Understanding is a funny thing. You think you know yourself, your boundries, and basic frame. I'm discovering though that what I know, is not truth. Its my truth, and there are several different ways to look at it. More then that, I'm being forced to live different truths. Doesn't sound hard, but what if I told you that being gay was bad? Oh, that one is easy... half our country is still filled with small minded shits. We can understand that one. What if I told you though that you were wrong about the idea of fairness, that you shouldn't try to be fair. Now we get a bit trickier. And what if, just imagine, everytime you tried to say no to something... you were forced to do it anyway.
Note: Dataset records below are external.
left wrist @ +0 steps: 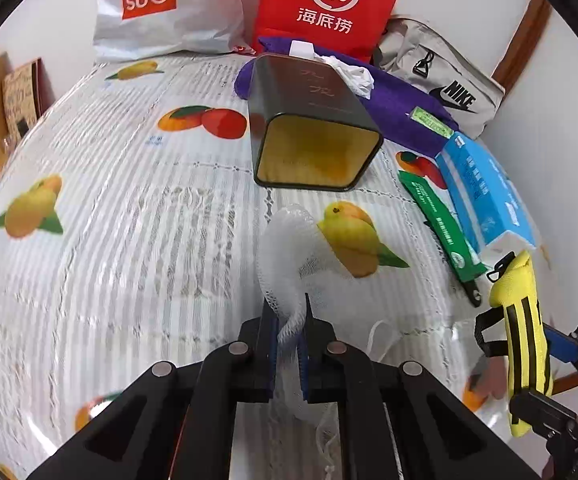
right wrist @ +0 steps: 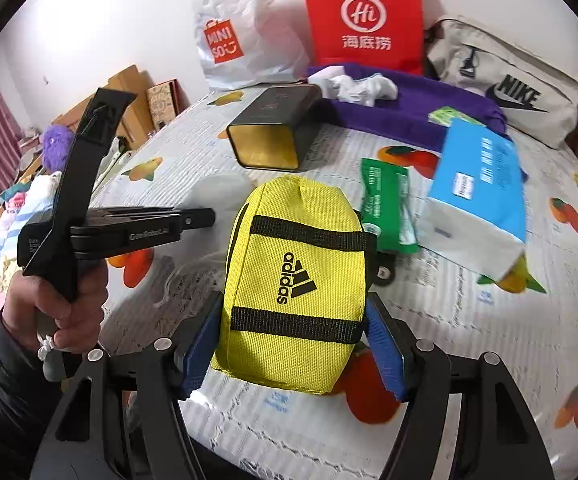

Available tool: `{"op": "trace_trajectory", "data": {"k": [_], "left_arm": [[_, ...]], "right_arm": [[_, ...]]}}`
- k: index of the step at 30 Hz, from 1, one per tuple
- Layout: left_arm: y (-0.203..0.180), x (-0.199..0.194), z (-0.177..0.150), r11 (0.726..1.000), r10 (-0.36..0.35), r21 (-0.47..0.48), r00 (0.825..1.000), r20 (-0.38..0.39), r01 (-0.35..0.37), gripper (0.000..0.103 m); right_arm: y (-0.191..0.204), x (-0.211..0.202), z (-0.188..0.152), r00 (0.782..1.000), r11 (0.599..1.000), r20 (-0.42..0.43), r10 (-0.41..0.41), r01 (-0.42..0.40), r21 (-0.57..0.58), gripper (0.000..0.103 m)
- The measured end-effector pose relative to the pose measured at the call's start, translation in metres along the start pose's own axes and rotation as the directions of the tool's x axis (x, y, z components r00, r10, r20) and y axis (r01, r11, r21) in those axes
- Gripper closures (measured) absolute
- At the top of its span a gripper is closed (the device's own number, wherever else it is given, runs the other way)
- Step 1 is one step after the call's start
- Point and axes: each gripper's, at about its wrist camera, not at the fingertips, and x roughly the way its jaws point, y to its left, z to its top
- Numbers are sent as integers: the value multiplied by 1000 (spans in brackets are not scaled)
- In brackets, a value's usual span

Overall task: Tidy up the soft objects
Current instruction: 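Carry the mesh bag and yellow pouch over the purple towel with both tools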

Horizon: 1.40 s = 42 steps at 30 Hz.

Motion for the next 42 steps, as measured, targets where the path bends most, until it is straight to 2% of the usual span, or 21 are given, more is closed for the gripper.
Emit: {"op": "trace_trajectory", "data": {"k": [11, 20, 31, 38, 42], "left_arm": [[-18, -6, -13, 997, 64, 43, 998, -23, -63, 94], [-27, -19, -15, 998, 54, 37, 998, -13, -54, 94], [-26, -27, -11, 1000, 21, 18, 1000, -10, -21, 94], [-30, -40, 6, 1000, -2, 17, 1000, 13, 2, 94], [-33, -46, 20, 1000, -7, 21, 1000, 12, 7, 94]], "right_arm": [[-25, -29, -10, 994, 994, 52, -95, 91, 61, 35], [-65, -41, -22, 988, 980, 49, -145, 137, 142, 35], [-77, -28, -28, 990, 978, 12, -140, 137, 159, 35], [-76, -32, -21, 992, 983, 9, -127, 124, 138, 35], [-80, -40, -9, 995, 988, 29, -91, 87, 127, 35]]}}
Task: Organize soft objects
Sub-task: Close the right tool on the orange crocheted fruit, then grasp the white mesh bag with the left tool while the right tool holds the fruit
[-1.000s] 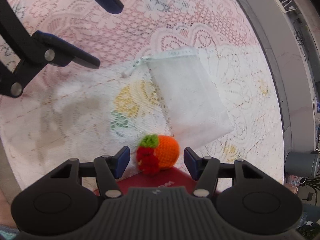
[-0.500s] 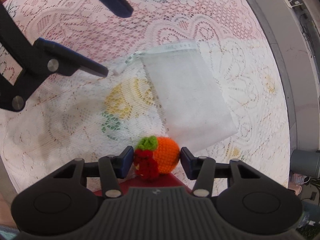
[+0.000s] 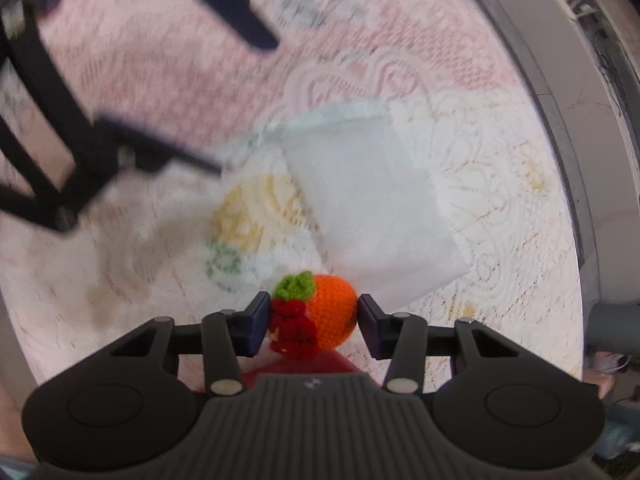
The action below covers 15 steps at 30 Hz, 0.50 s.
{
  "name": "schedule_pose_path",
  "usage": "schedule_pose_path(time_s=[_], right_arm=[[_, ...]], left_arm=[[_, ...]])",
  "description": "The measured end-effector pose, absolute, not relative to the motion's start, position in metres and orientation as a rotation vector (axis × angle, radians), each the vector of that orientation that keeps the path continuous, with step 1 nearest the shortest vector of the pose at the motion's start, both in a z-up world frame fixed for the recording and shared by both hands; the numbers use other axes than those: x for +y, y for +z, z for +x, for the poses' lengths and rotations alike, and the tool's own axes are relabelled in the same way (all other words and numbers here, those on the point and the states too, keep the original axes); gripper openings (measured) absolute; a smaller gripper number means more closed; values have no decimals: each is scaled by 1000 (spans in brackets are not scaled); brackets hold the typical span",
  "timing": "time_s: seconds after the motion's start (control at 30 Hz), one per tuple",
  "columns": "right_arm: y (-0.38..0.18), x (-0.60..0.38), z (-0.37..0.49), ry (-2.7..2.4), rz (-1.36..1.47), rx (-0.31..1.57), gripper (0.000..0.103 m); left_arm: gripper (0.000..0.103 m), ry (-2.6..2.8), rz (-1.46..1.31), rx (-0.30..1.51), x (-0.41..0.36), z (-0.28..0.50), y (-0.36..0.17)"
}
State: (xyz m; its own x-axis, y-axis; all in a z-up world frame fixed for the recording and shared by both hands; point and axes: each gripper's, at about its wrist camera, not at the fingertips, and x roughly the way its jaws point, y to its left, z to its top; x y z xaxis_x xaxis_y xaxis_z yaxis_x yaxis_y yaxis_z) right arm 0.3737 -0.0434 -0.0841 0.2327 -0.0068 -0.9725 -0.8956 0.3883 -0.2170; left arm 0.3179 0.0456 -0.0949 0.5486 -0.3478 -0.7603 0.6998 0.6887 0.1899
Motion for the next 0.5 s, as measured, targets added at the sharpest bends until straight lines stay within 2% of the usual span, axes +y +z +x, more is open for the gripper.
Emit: schedule_pose_path(time_s=[0.07,0.27,0.5], right_arm=[[-71,-47,380,767,-936,1153,47],[-49,-55,405,716,-831,1129,47],[-67,-62,438,674,-751,1207,47]], left_arm=[[88,-682,563,731,41,322,-96],[88,-741,647,750,29,356,-115],[89,-792,678,819,14,388,-145]])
I have a wonderful counterpart. But I've spent my whole life avoiding relationships because secretly, I can't stand people. I have a permanent partner, for better or worse, for the next 5 months.
It's hard to argue with someone you have to live with. Lets just say that.
And maybe get you thinking on what happens if I try to say no to anything.

Miss home
xx

Saturday, September 4, 2010

It was that time right before Christmas, when you're packed in the car with your whole family, rolling to church and wondering when the tone deaf singing is going to end. After checking that your hearing is, actually, still in tact you put your earphones in to drown out the noise. A White Christmas. That's what was playing as I looked out our jeeps window. I did as I usually do while trying to listen to music, I started to get distracted by everything else moving around me. This meant my sister swatting my brother, my brother dropping his book, his book getting wet, and then the snow still on his boots melting. I looked back out the window. It was getting dark, but I could still make out the snowflakes as we passed street lamps, stuck to the window pane. They were beautiful, and that's when I started to cry. It had been a hard adjustment, moving to a new city by myself. Like every single other normal student my age, I was worried I'd made the wrong choices. What if I had made a mistake? What if I had no idea what I was doing? What if I never felt normal again? My sister pinched me, and asked if she could have my ipod. I let it go, feeling a bit silly at having gotten upset over something so small. And it was that moment, that one right there, where I made the decision that has now changed my life.